**Task data:**
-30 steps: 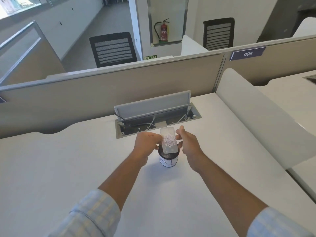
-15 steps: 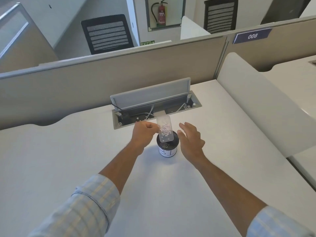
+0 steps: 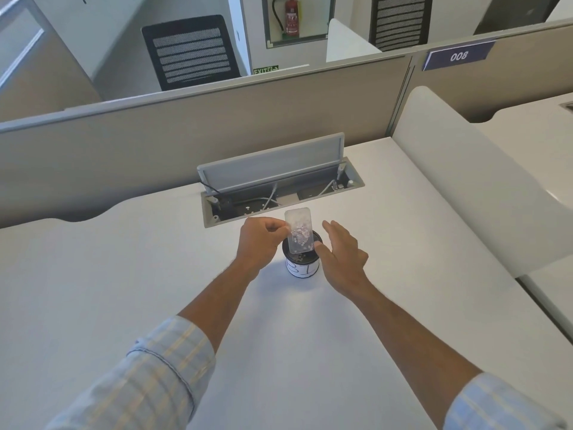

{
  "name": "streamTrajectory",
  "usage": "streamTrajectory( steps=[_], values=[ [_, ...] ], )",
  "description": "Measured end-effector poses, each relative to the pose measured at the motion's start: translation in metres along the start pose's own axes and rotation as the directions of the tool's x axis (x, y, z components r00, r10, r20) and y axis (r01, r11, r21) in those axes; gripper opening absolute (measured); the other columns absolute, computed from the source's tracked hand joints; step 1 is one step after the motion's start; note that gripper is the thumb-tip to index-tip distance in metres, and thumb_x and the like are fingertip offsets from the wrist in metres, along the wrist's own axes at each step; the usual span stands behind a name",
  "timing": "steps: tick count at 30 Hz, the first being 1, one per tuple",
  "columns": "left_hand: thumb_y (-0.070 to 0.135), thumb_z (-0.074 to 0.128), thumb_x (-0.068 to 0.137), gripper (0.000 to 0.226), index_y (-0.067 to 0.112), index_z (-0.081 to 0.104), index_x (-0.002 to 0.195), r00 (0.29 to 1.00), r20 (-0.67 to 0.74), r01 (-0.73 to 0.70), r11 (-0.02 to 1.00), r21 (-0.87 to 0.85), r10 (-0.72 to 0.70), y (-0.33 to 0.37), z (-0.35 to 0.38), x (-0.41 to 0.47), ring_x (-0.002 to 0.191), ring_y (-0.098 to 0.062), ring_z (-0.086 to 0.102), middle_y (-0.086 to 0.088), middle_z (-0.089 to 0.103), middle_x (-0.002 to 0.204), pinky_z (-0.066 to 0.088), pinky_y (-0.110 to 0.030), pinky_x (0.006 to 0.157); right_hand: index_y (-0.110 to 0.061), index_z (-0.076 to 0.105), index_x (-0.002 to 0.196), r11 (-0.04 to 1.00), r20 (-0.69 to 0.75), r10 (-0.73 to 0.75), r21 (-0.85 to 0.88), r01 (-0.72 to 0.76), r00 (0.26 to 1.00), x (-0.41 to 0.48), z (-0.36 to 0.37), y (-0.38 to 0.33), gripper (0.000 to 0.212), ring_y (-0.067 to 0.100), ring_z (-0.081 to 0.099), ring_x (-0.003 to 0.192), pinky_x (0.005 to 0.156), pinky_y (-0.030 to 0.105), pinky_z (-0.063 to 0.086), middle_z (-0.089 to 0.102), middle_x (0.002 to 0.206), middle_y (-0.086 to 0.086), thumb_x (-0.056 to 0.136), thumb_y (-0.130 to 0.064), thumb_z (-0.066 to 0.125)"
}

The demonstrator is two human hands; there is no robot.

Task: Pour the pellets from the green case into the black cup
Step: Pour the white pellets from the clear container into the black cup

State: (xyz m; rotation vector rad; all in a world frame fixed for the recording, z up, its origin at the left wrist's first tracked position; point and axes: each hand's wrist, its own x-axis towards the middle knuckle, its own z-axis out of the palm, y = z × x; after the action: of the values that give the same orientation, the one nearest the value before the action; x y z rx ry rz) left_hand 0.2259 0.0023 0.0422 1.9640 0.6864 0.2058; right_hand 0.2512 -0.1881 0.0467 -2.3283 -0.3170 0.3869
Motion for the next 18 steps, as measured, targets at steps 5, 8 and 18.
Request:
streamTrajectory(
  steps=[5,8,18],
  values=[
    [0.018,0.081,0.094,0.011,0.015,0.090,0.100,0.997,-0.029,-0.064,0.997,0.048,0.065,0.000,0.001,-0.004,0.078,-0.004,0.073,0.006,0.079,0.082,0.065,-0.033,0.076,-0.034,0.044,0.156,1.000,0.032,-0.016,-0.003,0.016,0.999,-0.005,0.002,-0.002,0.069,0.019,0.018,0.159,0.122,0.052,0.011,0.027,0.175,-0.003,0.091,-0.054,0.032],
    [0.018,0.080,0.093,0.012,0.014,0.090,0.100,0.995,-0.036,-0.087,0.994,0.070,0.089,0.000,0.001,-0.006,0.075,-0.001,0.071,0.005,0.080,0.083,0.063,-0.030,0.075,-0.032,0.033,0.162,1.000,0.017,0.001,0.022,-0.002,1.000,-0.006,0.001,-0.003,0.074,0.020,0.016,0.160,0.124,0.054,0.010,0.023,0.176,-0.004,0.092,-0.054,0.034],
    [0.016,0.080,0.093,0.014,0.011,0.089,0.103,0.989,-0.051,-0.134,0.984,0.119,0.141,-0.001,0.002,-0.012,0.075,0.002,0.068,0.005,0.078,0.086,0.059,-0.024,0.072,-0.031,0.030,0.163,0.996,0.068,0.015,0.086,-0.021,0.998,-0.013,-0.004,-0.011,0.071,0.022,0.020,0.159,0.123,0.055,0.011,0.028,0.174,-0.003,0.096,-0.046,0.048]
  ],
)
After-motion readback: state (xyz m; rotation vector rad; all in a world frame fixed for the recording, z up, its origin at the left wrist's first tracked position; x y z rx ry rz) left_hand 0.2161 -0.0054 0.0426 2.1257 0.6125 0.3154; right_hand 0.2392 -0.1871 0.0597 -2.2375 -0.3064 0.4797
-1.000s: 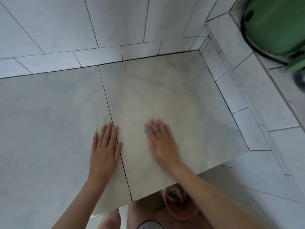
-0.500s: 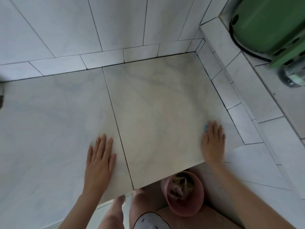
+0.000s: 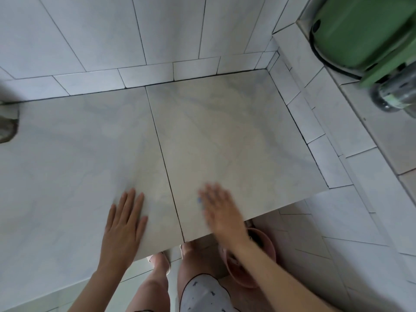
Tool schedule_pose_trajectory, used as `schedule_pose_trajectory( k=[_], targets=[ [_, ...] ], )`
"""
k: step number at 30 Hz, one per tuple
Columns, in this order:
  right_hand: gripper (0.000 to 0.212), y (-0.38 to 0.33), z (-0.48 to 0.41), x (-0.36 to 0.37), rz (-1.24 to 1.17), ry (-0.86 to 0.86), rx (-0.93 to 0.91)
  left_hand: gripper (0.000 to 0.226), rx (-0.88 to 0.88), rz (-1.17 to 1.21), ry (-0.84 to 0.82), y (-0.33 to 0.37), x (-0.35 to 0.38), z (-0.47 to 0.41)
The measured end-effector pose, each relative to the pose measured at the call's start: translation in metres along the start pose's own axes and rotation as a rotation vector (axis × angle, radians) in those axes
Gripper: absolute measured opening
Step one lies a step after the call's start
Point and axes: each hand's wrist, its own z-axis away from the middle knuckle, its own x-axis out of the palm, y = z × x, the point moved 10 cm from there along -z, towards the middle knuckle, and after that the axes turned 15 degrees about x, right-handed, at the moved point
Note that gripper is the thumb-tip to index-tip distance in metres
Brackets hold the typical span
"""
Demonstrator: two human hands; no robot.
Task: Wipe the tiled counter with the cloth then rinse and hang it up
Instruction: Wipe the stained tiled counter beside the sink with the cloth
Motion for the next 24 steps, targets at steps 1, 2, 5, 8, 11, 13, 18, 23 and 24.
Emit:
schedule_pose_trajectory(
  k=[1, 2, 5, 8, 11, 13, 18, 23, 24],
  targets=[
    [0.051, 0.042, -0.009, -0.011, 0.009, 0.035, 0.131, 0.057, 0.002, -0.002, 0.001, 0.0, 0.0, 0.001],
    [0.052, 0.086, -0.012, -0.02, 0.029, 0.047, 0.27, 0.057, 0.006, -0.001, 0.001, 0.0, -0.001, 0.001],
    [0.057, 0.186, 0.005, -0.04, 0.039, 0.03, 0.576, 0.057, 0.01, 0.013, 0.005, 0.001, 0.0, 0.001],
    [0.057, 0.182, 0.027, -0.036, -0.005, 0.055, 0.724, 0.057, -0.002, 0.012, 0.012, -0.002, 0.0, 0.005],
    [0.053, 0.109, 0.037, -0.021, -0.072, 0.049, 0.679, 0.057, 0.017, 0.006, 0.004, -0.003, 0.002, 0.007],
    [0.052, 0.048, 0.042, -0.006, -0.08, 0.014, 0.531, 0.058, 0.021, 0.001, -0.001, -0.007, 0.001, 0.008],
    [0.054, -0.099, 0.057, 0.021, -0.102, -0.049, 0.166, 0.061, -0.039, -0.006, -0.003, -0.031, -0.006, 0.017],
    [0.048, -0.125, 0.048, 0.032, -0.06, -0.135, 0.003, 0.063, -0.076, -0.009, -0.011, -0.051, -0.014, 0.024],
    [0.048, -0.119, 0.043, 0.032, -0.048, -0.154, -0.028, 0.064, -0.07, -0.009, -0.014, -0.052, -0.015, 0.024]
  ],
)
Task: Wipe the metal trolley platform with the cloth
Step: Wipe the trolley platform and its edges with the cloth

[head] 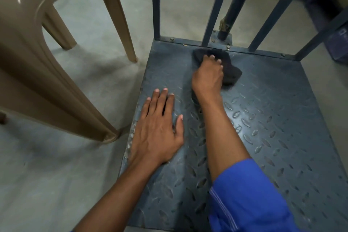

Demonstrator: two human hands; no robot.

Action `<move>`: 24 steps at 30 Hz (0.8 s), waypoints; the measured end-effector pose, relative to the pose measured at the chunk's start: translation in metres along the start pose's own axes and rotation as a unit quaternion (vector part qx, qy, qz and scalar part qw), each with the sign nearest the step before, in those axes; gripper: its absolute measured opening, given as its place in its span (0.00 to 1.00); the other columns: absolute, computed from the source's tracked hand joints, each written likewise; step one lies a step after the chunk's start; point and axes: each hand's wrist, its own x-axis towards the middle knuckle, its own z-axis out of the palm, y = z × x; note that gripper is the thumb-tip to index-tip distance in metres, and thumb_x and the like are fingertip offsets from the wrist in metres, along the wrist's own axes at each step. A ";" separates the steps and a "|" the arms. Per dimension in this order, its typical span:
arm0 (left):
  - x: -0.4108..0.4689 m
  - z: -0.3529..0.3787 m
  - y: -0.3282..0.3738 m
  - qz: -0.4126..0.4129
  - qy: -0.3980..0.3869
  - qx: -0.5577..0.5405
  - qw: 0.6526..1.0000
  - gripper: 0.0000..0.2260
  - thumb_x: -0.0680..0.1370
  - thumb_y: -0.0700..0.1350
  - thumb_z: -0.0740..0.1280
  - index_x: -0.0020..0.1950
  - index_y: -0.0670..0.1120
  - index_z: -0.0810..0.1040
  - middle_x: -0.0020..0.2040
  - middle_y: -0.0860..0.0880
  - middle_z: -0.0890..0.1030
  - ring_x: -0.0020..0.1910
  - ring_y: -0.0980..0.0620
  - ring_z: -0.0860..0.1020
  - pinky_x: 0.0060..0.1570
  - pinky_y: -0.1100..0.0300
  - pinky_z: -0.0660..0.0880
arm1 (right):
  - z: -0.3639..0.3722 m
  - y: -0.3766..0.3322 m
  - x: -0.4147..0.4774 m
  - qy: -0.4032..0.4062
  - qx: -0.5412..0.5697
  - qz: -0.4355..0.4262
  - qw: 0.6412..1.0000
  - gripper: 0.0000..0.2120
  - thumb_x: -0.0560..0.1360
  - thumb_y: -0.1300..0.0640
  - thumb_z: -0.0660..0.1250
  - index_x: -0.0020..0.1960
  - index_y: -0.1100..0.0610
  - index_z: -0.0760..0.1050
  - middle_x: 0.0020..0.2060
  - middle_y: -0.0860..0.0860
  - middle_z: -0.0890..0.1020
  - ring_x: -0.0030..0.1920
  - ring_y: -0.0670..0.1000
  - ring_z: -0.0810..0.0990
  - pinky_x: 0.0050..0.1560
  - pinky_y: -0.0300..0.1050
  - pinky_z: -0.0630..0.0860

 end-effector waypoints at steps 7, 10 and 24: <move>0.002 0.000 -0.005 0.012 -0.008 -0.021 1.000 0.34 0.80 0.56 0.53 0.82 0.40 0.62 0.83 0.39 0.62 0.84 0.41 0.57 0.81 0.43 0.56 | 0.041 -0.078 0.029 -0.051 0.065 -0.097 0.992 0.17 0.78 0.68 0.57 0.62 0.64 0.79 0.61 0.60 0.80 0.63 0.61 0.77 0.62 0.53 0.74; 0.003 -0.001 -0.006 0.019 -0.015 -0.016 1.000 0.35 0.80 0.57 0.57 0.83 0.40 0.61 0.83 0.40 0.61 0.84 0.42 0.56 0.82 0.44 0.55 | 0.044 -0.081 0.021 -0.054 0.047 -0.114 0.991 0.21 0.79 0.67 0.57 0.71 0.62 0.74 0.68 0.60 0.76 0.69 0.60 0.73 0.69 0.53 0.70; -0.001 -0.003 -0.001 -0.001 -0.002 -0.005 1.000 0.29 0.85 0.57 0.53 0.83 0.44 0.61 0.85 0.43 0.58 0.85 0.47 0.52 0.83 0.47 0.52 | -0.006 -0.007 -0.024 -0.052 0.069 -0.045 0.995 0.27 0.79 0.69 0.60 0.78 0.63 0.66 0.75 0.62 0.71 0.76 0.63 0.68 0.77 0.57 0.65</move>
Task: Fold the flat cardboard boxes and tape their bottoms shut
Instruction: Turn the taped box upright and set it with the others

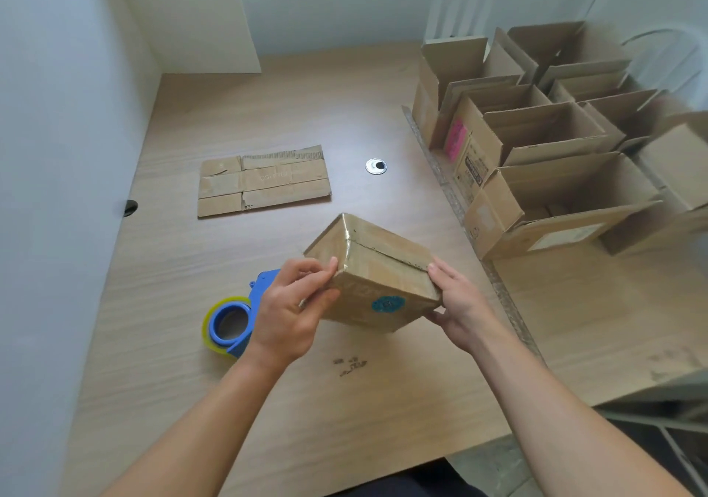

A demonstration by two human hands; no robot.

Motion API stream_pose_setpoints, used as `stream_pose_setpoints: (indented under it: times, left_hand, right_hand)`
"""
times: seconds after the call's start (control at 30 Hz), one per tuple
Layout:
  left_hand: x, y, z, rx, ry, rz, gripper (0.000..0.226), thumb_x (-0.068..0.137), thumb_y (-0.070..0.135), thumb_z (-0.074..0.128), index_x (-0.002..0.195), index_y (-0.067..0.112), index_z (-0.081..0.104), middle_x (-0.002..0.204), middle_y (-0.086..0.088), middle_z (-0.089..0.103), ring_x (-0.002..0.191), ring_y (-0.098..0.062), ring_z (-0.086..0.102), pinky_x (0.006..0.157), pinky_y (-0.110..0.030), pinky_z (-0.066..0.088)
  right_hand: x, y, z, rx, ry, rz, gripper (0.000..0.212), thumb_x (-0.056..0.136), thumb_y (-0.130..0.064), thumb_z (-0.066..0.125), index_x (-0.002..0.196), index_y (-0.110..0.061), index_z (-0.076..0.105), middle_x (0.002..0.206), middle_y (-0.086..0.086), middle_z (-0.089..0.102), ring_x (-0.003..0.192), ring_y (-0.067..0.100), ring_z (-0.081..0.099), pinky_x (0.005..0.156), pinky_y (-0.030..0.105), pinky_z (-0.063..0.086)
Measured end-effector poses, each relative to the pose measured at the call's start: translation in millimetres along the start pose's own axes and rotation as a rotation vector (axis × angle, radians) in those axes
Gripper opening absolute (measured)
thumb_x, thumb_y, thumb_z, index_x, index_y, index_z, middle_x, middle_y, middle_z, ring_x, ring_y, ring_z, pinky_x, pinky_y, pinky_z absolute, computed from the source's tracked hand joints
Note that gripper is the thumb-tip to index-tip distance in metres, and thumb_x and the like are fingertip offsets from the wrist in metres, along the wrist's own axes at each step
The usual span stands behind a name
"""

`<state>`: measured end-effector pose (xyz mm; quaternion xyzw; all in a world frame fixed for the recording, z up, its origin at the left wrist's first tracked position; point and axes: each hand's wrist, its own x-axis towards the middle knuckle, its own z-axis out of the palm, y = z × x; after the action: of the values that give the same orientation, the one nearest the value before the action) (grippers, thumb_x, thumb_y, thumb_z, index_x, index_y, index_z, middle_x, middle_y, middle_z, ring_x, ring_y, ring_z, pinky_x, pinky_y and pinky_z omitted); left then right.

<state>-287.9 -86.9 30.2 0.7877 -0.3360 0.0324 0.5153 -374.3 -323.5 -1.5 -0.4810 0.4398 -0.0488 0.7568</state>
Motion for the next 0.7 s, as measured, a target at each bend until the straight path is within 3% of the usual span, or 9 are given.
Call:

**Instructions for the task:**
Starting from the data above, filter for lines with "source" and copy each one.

**Problem solution:**
  "description": "Measured end-effector poses, each relative to the pose measured at the motion's start: translation in metres along the start pose's own axes and rotation as the directions of the tool's x axis (x, y, z components r00, r10, r20) and y axis (r01, r11, r21) in those axes; gripper opening absolute (measured); the other columns absolute, computed from the source's tracked hand joints; step 1 is one step after the motion's start; note that gripper is the thumb-tip to index-tip distance in metres, and thumb_x and the like are fingertip offsets from the wrist in metres, along the wrist's own axes at each step; the usual span stands behind a name",
Action `<move>`: 24 steps at 30 Hz (0.8 s), waypoints; the measured end-effector pose, relative to the pose measured at the chunk's start: translation in metres along the start pose's own axes and rotation as a unit quaternion (vector part qx, qy, qz and scalar part qw), each with the sign nearest the step before, in those axes; gripper: its absolute measured opening, given as its place in its span (0.00 to 1.00); the other columns: absolute, computed from the source's tracked hand joints, each written likewise; step one lies a step after the chunk's start; point and axes: each hand's wrist, its own x-axis towards the middle knuckle, its own z-axis out of the palm, y = z × x; note that gripper is the thumb-tip to index-tip distance in metres, and thumb_x and the like are fingertip offsets from the wrist in metres, along the wrist's own axes at each step. A ";" separates the steps and a "|" the arms. Per dimension in this order, its typical span:
thumb_x, thumb_y, thumb_z, index_x, index_y, index_z, middle_x, middle_y, middle_z, ring_x, ring_y, ring_z, pinky_x, pinky_y, pinky_z absolute, computed from the source's tracked hand joints

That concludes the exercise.